Shocking that she is being defended

I'm not defending her, but i do think it's important to get the facts before demanding she loses her job. 8 year olds are not the most reliable narrators.

MigGril · 08/07/2025 20:55

Iwanttoliveonamountain · 08/07/2025 19:21

This teacher shared confidential information with an 8 year old!
Shocking that she is being defended.

Definitely speak to safeguarding at school - i would be asking their advice on how best to proceed.

She is being defend because we have no idea how her 8 year old came to know this information. It could be they overhurd a conversation that they shouldn't. The teacher maybe needs reminding that they should be more aware of who is around when having discussions about students.

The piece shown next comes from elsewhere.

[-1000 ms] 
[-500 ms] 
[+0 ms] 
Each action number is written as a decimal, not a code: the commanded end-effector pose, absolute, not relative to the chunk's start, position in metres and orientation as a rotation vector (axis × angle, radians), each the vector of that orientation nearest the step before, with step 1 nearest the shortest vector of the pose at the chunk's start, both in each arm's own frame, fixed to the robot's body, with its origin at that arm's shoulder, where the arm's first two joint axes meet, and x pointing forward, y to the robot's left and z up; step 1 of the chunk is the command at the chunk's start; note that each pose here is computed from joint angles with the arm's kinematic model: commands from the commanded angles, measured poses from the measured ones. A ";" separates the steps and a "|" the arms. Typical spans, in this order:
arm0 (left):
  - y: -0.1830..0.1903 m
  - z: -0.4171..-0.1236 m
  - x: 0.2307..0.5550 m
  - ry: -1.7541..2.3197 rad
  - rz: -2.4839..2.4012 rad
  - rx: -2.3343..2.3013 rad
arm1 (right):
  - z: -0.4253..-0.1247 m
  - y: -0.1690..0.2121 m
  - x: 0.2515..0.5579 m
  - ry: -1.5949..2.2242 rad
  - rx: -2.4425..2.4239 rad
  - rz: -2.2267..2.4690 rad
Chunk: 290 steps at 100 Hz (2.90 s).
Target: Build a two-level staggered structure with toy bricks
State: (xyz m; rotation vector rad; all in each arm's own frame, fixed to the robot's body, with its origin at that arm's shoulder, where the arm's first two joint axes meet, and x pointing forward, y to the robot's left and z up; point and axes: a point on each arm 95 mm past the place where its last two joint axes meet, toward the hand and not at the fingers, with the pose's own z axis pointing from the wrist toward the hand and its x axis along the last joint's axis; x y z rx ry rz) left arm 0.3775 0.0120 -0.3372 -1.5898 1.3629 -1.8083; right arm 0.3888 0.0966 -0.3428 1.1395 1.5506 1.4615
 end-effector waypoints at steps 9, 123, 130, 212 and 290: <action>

Or maybe she did tell him, but why would she. Then it would be a more serious issue.

People jump into someone has done something wrong deliberately, but it may have be an error. And expecting everyone to be perfect all of the time is a bit much. We all make mistakes.

TourdeFrance2025 · 08/07/2025 20:55

SquigglePigs · 08/07/2025 20:41

Sacked might be a stretch but it's entirely reasonable for you to be angry and to complain to the secondary school. Her DS absolutely shouldn't know about your eldest having additional needs.

I'd expect her to be told it's unacceptable and to be required to undertake refresher confidentiality training.

This!!

JudithOnHolidayAgain · 08/07/2025 20:59

School governor here.
You should definitely report this!

Hanovercrosse · 08/07/2025 20:59

Did your older son attend the same primary ?

Mumofmarauders · 08/07/2025 21:00

Great opportunity for you to teach your DS2 that special needs isn’t something to be ashamed of and be can just reply factually and calmly in the negative. And I agree, speaking to the teacher to find out what happened seems sensible because it might be as others have said that her son put two and two together and figured it out from other things he’d overheard if she was having to do work at home or something.

JemimaTiggywinkles · 08/07/2025 21:01

If the teacher has deliberately told her child this information then of course she’s completely out of line and certainly should face action. However, I’d be absolutely astounded if that’s what has happened. Far more likely the child has overheard or read something which should have been kept confidential. Still likely to be a disciplinary but I wouldn’t want anyone sacked for a one off mistake.